PureCircle won one round of the fight over its patent for Rebaudioside M stevia bioconversion. The stevia producer said in a release the Patent Trial and Appeal Board of the U.S. Patent and Trademark Office denied Sweetgen's challenge last week.
The patent concerns PureCircle's proprietary process to convert Reb D to Reb M by using an enzyme. According to Baking Business, this permits a more cost-effective use of Reb M when reducing sugar in applications such as beverages, dairy products and other food items. Reb M is a glycoside found inside the stevia leaf, which produces a sugar-like sweetness with no calories.
This means PureCircle's patent infringement case filed against SweeGen in September 2018 in a California federal court can go ahead. The company said in the release SweeGen had tried to avoid the lawsuit by asking for a review before the patent board. SweeGen responded with its own release rejecting what it called PureCircle's "distorted claims" and said it "has no doubt that the upcoming patent litigation with its competitor PureCircle will vindicate its rights in the Reb M marketplace."
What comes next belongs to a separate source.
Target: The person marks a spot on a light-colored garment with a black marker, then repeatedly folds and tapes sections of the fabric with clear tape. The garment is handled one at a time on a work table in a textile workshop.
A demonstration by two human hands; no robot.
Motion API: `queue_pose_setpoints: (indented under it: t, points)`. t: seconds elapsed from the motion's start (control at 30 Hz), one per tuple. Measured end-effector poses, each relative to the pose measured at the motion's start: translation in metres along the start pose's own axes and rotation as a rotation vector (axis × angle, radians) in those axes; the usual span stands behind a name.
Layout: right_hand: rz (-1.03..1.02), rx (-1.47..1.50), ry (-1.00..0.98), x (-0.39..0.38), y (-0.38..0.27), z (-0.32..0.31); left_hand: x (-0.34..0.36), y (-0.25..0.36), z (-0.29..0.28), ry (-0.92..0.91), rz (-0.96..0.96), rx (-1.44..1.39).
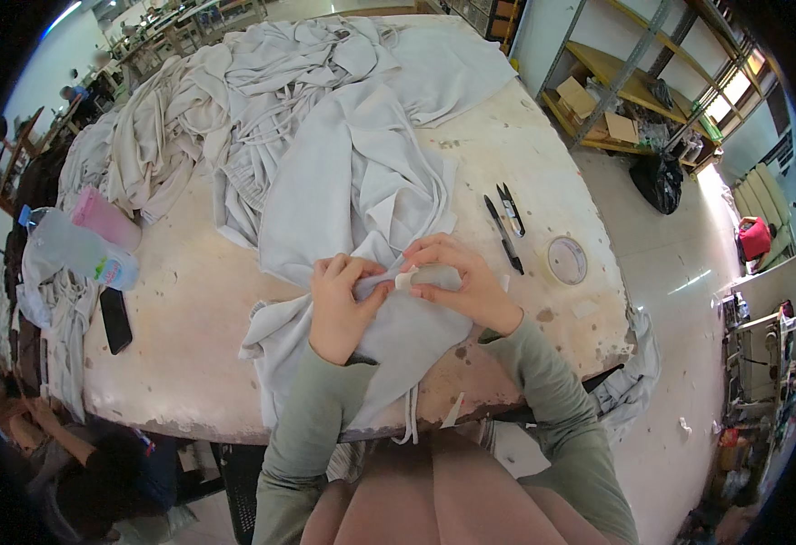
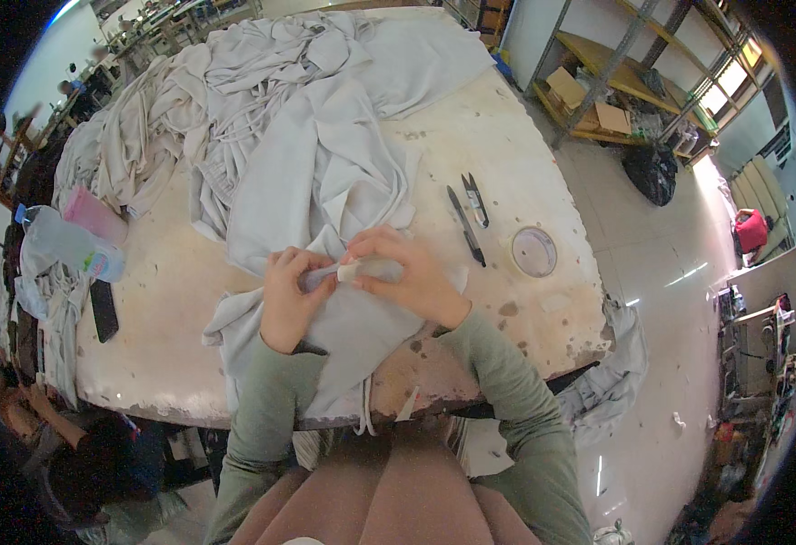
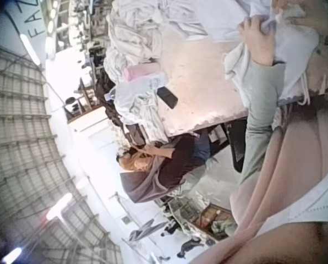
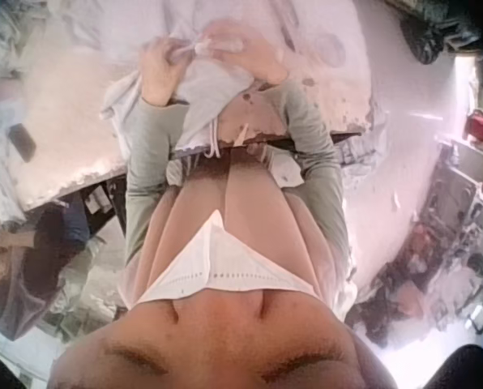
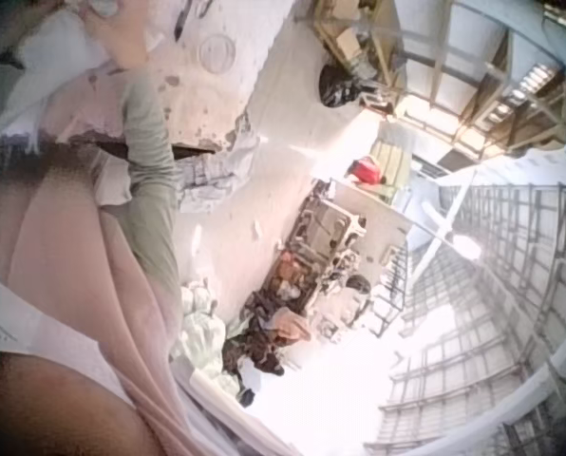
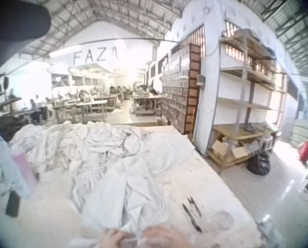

Patents for processing Reb M are important since the steviol glycoside lacks the bitterness of the more common Reb A, but it only comprises 1% of the stevia leaf. Reb M is also difficult to isolate, although PureCircle said last year it had produced a stevia variety called StarLeaf containing 20% more Reb M than conventional stevia.
Reb M also has a sweeter and more sugar-like taste than other stevia components, so companies are looking for ways to produce more of it. SweeGen has developed non-GMO Reb M and Reb D under its Bestevia brand, which the company claims can support sugar reduction of 50% across all food and beverage applications.
Leading stevia ingredient companies such as PureCircle and SweeGen stand to gain customers — and therefore market share — by providing more of the sought-after Reb M, so they've been been vying to dominate the space.
PureCircle, which said it has 197 patents granted and about 350 pending, went to court a little more than a year ago claiming SweeGen had infringed on its patent for making Reb M. The company alleged SweeGen was producing its Bestevia Reb M ingredent by converting Reb D to Reb M by using the same enzyme in PureCircle's patent.
SweeGen subsequently filed a petition asking for an "inter parties review" in front of the U.S. Patent and Trademark Office's Patent Trial and Appeal Board, which was denied last week. The company asserted it is the "primary producer" of Reb M originating from the stevia leaf and disclosed its process in a recently published international patent application.
While their legal fight plays out, both companies have been busy. SweeGen has been working on approval in Europe for use of its Reb M sweetener and just announced the European Food Safety Authority's food additive and flavoring panel found no safety concerns with the ingredient. SweeGen said European product developers "can now start formulating sugar-reduced, low-calorie and non-GMO products in anticipation of final approval in 2020."
PureCircle, meanwhile, recently introduced an ice cream line in the U.S. and was granted a Chinese patent for its Reb M proprietary production process. The company is also dealing with some internal business-related matters. It postponed releasing annual results for the year ending June 30 and suspended shares due to an inventory audit investigation that could impact it by $30 million.
Stevia use is becoming more popular in the food and beverage industry, so there is plenty at stake. In 2018, the number of new global product launches containing the ingredient jumped by 31%, or about triple the growth rate in 2017. Advantages include having no calories and being naturally 30 to 40 times sweeter than sugar, so food and beverage makers can use less of it than other natural sweeteners.
Japanese snack maker Calbee Foods uses stevia in its potato chips, and Coca-Cola introduced stevia-sweetened soda in New Zealand last year. Danone's Light & Fit yogurt brand contains both stevia and sugar, and Nestlé just launched a stevia-sweetened version of its Milo chocolate malt beverage in Australia.